(Problem requirements)
Your task is to print each entry exactly as written.

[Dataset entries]
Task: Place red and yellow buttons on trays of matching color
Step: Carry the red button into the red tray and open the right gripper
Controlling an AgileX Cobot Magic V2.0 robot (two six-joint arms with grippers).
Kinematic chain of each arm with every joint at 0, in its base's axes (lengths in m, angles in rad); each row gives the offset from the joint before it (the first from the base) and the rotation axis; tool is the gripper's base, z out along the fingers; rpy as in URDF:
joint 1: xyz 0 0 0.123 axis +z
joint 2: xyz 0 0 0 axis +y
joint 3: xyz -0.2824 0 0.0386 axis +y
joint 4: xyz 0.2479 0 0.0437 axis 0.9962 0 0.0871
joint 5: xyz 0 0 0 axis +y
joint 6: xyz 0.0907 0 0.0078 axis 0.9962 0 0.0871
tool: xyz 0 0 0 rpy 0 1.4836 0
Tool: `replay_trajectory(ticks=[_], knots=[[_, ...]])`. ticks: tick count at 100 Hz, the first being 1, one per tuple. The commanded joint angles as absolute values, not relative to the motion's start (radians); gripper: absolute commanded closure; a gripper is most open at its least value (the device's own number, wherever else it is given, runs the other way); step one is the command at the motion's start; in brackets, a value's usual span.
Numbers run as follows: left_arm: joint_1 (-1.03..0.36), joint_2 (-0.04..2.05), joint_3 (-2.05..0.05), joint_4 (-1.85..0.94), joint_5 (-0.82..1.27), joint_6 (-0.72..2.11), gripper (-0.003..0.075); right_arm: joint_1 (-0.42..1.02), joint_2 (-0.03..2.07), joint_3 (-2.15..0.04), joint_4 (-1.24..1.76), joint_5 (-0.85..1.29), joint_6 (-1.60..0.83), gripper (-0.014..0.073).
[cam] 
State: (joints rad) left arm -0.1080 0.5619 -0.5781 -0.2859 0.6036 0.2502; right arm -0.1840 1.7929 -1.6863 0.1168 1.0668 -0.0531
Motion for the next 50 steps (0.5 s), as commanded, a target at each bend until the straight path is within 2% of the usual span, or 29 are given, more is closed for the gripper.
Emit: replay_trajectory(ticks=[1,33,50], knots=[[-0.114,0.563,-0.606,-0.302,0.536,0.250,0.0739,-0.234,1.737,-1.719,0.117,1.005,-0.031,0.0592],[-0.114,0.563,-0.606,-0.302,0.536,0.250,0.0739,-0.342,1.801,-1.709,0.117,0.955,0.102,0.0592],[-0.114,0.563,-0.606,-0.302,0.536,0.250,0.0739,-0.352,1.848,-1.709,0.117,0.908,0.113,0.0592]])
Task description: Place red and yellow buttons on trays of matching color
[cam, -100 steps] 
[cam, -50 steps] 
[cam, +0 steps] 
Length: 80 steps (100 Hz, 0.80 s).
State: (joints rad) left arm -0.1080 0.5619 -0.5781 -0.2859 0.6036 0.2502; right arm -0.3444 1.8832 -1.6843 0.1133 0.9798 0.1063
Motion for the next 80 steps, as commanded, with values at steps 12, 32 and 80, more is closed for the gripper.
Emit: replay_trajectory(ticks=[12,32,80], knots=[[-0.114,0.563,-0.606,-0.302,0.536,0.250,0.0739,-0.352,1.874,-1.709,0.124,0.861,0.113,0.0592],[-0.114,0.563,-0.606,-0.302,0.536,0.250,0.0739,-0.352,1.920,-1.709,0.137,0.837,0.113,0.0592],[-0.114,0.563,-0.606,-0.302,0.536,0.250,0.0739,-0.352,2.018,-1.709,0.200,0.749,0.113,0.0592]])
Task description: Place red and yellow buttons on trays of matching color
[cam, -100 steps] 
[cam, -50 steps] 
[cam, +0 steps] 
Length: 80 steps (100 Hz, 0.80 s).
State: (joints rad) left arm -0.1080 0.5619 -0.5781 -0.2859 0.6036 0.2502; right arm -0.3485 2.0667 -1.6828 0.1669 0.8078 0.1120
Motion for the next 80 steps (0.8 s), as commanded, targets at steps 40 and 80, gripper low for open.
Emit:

(Answer section)
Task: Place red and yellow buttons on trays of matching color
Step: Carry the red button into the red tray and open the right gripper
Controlling an AgileX Cobot Magic V2.0 robot (two six-joint arms with grippers).
Kinematic chain of each arm with every joint at 0, in its base's axes (lengths in m, angles in rad); each row gives the offset from the joint before it (the first from the base) and the rotation axis; tool is the gripper's base, z out along the fingers; rpy as in URDF:
joint 1: xyz 0 0 0.123 axis +z
joint 2: xyz 0 0 0 axis +y
joint 3: xyz -0.2824 0 0.0386 axis +y
joint 4: xyz 0.2479 0 0.0437 axis 0.9962 0 0.0871
joint 5: xyz 0 0 0 axis +y
joint 6: xyz 0.0907 0 0.0078 axis 0.9962 0 0.0871
tool: xyz 0 0 0 rpy 0 1.4836 0
Tool: `replay_trajectory(ticks=[_], knots=[[_, ...]])`. ticks: tick count at 100 Hz, the first being 1, one per tuple. The commanded joint angles as absolute values, not relative to the motion's start (radians); gripper: absolute commanded closure; a gripper is most open at its least value (the device's own number, wherever else it is given, runs the other way); step one is the command at the motion's start; in brackets, a value's usual span.
Numbers run as follows: left_arm: joint_1 (-1.03..0.36), joint_2 (-0.04..2.05), joint_3 (-2.05..0.05), joint_4 (-1.85..0.94), joint_5 (-0.82..1.27), joint_6 (-0.72..2.11), gripper (-0.003..0.075); right_arm: joint_1 (-0.42..1.02), joint_2 (-0.03..2.07), joint_3 (-2.15..0.04), joint_4 (-1.24..1.76), joint_5 (-0.85..1.29), joint_6 (-1.60..0.83), gripper (-0.014..0.073).
[cam] 
State: (joints rad) left arm -0.1080 0.5619 -0.5781 -0.2859 0.6036 0.2502; right arm -0.1840 1.7929 -1.6863 0.1168 1.0668 -0.0531
Motion for the next 50 steps (0.5 s), as commanded, a target at each bend until the straight path is within 2% of the usual span, or 29 are given, more is closed for the gripper.
Emit: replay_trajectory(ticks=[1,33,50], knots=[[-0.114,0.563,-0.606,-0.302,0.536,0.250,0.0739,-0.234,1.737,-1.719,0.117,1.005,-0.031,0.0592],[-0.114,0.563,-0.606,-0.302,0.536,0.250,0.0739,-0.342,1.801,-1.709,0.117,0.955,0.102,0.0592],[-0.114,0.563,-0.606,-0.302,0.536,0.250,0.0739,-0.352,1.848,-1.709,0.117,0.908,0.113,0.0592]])
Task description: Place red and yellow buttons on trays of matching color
[cam, -100 steps] 
[cam, -50 steps] 
[cam, +0 steps] 
Length: 80 steps (100 Hz, 0.80 s).
State: (joints rad) left arm -0.1080 0.5619 -0.5781 -0.2859 0.6036 0.2502; right arm -0.3444 1.8832 -1.6843 0.1133 0.9798 0.1063
Motion for the next 80 steps, as commanded, with values at steps 12, 32 and 80, more is closed for the gripper.
Emit: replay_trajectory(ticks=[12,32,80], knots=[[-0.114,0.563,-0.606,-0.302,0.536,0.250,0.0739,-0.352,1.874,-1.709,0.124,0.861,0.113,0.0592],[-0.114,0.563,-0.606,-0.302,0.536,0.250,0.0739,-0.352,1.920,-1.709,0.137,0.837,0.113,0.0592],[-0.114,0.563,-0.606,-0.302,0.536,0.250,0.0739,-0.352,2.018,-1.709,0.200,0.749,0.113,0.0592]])
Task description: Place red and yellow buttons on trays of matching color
[cam, -100 steps] 
[cam, -50 steps] 
[cam, +0 steps] 
Length: 80 steps (100 Hz, 0.80 s).
State: (joints rad) left arm -0.1080 0.5619 -0.5781 -0.2859 0.6036 0.2502; right arm -0.3485 2.0667 -1.6828 0.1669 0.8078 0.1120
Motion for the next 80 steps (0.8 s), as commanded, targets at steps 40 and 80, gripper low for open.
Emit:

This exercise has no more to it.